*** Opening of Record set ***

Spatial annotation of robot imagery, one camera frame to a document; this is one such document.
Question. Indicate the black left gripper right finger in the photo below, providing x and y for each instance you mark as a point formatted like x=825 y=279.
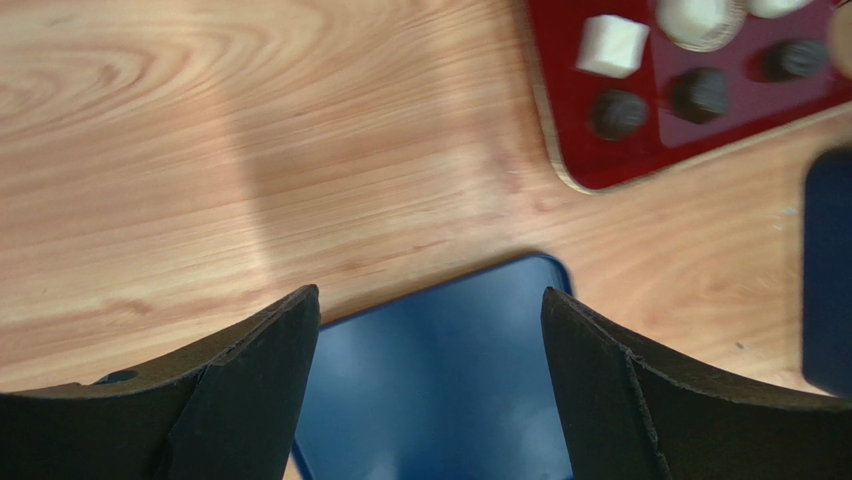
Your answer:
x=632 y=408

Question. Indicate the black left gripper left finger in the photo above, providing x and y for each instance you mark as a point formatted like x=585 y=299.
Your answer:
x=223 y=407

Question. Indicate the dark blue chocolate box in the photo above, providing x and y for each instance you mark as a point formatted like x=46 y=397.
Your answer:
x=826 y=290

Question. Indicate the dark chocolate front left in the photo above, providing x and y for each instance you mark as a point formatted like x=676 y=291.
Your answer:
x=617 y=114

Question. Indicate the dark chocolate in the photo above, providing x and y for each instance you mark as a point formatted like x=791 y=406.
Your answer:
x=700 y=95
x=617 y=114
x=793 y=60

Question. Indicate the red chocolate tray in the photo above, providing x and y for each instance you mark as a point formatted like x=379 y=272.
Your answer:
x=565 y=95

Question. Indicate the dark chocolate front middle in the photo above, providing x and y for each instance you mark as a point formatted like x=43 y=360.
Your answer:
x=700 y=95

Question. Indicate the white cube chocolate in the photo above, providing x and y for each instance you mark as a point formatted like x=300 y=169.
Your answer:
x=612 y=46

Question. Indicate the dark chocolate front right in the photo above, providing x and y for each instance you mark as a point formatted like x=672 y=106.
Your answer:
x=793 y=60

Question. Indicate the oval white chocolate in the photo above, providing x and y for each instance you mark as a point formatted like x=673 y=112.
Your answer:
x=773 y=9

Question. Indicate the dark blue box lid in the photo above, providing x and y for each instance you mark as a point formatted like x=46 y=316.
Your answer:
x=450 y=382

*** Close of Record set ***

__Brief__. Retype all the records shown above, character for character. Omit every picture.

__Expected answer__.
Spatial annotation of robot imagery, one camera frame to a document; this is one such document.
Question. Indicate the black left gripper right finger in the photo below, providing x and y for each instance you mark as a point formatted like x=825 y=279.
Your answer:
x=632 y=408

Question. Indicate the black left gripper left finger in the photo above, providing x and y for each instance you mark as a point formatted like x=585 y=299.
Your answer:
x=223 y=407

Question. Indicate the dark blue chocolate box in the photo above, providing x and y for each instance you mark as a point formatted like x=46 y=397.
Your answer:
x=826 y=290

Question. Indicate the dark chocolate front left in the photo above, providing x and y for each instance you mark as a point formatted like x=676 y=291.
Your answer:
x=617 y=114

Question. Indicate the dark chocolate in the photo above, providing x and y for each instance you mark as a point formatted like x=791 y=406.
Your answer:
x=700 y=95
x=617 y=114
x=793 y=60

Question. Indicate the red chocolate tray in the photo above, providing x and y for each instance you mark as a point formatted like x=379 y=272.
Your answer:
x=565 y=95

Question. Indicate the dark chocolate front middle in the photo above, providing x and y for each instance you mark as a point formatted like x=43 y=360.
Your answer:
x=700 y=95

Question. Indicate the white cube chocolate in the photo above, providing x and y for each instance you mark as a point formatted like x=300 y=169.
Your answer:
x=612 y=46

Question. Indicate the dark chocolate front right in the photo above, providing x and y for each instance you mark as a point formatted like x=672 y=106.
Your answer:
x=793 y=60

Question. Indicate the oval white chocolate in the photo above, providing x and y for each instance you mark as a point formatted like x=673 y=112.
Your answer:
x=773 y=9

Question. Indicate the dark blue box lid in the photo above, providing x and y for each instance you mark as a point formatted like x=46 y=316.
Your answer:
x=450 y=382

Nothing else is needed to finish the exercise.